### Task item
First find the line with "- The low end" in the entries below, then set down exactly every line through the line with "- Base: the", that line included.

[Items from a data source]
....

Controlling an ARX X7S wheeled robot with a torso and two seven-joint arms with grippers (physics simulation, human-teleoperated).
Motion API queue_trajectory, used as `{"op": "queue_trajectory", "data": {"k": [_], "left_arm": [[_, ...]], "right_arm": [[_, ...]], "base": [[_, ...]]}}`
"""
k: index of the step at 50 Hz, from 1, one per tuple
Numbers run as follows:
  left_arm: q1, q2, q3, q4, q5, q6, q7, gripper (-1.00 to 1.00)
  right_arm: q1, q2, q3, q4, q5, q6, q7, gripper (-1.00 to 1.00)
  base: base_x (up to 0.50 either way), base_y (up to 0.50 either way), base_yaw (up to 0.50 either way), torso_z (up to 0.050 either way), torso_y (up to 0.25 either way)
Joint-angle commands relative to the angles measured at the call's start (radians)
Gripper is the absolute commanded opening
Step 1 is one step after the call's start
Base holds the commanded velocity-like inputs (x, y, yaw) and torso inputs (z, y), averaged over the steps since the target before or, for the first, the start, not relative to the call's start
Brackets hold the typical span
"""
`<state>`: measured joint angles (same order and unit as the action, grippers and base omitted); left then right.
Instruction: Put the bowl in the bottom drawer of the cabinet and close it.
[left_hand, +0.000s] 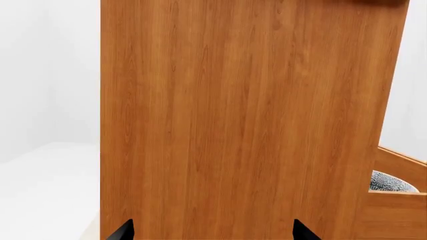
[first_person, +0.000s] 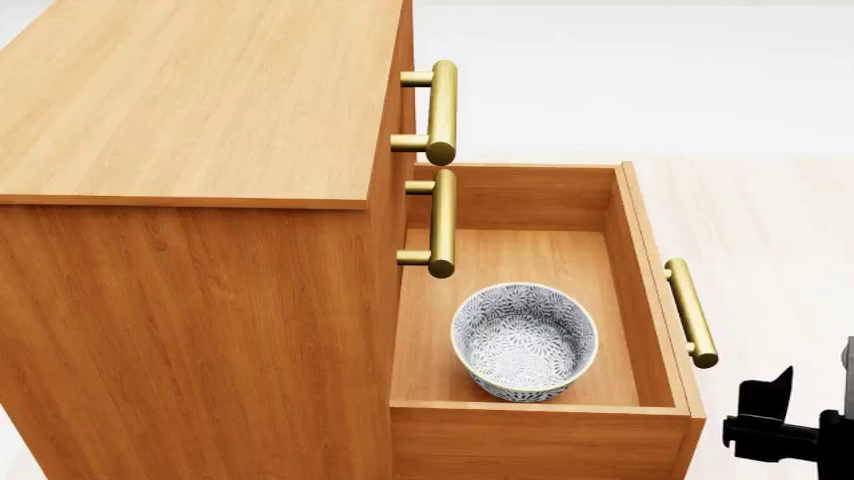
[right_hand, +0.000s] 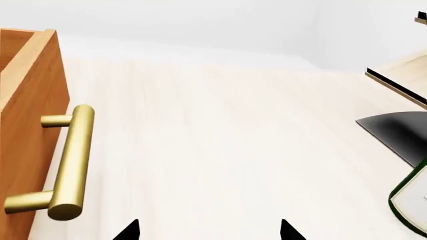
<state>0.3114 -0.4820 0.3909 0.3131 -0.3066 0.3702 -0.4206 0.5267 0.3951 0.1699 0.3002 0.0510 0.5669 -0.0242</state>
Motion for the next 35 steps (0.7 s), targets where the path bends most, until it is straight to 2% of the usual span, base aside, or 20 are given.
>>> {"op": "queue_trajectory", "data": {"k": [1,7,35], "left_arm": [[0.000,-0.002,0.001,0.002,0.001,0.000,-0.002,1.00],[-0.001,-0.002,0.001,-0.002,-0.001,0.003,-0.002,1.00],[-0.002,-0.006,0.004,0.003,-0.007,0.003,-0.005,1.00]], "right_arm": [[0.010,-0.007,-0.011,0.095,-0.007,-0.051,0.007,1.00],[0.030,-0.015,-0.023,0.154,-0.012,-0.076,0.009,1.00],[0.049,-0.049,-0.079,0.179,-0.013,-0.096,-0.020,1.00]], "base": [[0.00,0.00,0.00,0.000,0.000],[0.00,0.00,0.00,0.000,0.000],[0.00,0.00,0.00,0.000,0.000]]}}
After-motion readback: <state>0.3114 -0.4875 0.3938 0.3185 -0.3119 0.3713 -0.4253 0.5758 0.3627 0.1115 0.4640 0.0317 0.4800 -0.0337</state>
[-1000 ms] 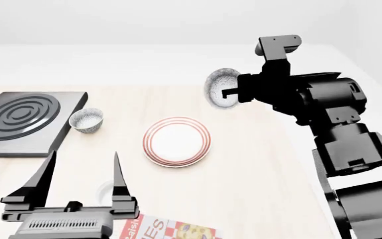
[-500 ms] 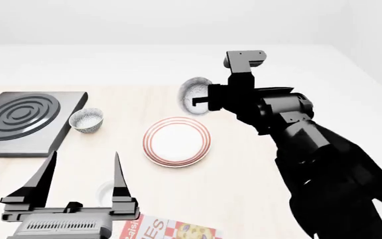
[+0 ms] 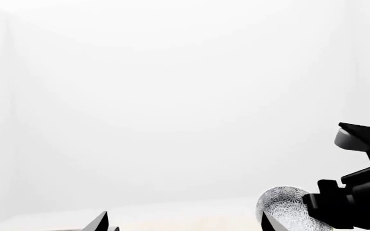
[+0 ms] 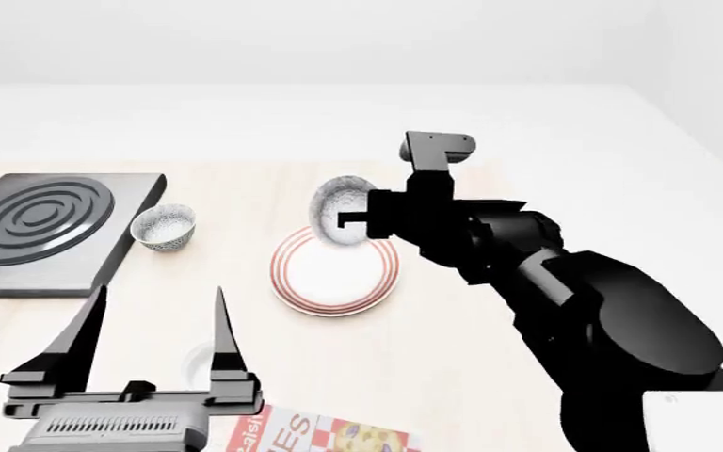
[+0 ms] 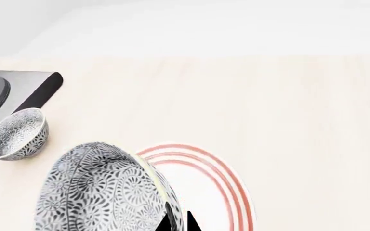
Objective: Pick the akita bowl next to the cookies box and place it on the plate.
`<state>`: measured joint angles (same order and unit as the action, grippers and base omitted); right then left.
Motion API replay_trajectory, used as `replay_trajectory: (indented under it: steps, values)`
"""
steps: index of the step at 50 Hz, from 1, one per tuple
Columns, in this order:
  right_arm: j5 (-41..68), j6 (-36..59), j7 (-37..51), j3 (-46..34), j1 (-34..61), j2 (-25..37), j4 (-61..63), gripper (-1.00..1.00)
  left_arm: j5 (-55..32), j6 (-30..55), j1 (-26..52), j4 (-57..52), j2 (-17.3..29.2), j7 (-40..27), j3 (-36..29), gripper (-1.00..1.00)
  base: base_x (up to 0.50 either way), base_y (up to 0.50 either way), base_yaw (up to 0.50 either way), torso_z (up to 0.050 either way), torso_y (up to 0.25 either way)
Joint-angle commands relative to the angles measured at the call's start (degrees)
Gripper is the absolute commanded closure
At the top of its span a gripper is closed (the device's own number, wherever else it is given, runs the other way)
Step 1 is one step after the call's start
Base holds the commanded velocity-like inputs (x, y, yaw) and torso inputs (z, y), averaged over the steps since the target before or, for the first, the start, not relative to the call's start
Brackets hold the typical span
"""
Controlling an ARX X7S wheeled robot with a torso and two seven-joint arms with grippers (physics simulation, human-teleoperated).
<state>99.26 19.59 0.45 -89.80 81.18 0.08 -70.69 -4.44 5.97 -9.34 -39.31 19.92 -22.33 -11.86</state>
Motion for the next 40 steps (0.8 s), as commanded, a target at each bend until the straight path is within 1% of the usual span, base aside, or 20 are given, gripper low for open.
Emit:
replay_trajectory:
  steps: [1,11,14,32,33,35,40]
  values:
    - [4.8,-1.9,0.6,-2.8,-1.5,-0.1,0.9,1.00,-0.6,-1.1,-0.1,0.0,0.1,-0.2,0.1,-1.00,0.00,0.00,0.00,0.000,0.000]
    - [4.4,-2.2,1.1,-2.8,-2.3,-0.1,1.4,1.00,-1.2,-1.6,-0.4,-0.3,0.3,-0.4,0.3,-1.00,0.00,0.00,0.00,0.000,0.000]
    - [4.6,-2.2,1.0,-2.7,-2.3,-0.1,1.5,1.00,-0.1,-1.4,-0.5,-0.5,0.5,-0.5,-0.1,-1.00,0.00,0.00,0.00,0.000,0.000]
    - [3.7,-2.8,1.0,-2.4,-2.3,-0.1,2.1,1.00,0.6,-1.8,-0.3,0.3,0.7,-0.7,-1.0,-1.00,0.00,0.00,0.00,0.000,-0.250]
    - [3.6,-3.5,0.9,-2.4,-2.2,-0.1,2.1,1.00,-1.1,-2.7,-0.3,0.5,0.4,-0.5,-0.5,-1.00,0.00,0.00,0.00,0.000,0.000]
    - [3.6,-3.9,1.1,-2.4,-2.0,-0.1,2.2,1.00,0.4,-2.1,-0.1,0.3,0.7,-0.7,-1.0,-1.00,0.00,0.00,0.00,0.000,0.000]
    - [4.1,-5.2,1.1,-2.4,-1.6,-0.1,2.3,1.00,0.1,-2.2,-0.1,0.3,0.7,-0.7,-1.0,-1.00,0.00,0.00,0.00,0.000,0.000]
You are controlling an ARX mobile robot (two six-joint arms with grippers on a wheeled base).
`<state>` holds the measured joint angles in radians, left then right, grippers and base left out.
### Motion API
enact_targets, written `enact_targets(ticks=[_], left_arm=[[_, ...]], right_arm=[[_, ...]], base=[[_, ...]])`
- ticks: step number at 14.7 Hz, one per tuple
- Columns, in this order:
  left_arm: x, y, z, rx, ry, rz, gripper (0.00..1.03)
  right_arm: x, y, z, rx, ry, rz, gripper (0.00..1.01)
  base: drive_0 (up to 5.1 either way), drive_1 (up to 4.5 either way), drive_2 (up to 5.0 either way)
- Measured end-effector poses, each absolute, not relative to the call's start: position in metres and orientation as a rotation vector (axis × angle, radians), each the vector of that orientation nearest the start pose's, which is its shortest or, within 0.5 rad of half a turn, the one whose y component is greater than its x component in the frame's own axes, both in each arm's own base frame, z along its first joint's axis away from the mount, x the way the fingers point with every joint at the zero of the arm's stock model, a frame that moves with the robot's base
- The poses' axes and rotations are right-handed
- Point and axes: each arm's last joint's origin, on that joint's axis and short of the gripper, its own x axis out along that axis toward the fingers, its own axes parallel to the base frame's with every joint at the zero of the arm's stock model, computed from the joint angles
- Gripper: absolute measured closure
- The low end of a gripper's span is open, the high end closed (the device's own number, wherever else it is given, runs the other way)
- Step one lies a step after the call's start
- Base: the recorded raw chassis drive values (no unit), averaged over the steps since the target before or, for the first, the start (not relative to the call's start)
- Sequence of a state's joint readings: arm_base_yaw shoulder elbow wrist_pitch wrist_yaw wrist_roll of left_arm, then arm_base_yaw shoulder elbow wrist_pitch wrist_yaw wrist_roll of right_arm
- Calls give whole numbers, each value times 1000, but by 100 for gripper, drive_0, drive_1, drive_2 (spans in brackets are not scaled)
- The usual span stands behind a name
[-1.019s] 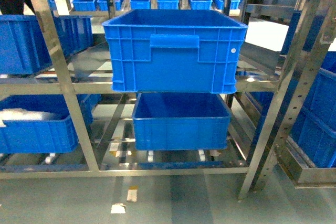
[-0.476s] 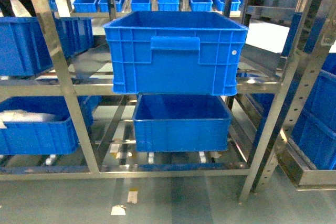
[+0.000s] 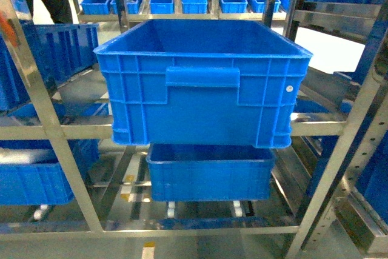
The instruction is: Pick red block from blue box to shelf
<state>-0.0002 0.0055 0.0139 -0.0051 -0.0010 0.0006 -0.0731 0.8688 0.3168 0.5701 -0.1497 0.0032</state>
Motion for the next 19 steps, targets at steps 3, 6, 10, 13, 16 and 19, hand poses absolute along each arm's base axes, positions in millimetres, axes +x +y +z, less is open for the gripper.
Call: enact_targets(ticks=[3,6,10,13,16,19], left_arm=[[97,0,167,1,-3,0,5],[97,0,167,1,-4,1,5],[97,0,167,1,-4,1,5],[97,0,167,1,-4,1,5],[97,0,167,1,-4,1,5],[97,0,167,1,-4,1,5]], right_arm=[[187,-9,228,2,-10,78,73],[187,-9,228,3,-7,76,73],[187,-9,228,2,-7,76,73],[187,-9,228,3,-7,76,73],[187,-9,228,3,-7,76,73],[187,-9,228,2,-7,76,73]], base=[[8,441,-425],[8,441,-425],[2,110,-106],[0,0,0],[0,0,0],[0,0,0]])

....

### Exercise response
- The low end of a gripper's span is open, the high end closed (the device's own number, wherever else it is given, runs the other way)
- Step one lies a step after the call's start
- Base: the recorded raw chassis drive values (no unit), averaged over the steps since the target before or, for the first, the start (not relative to the call's start)

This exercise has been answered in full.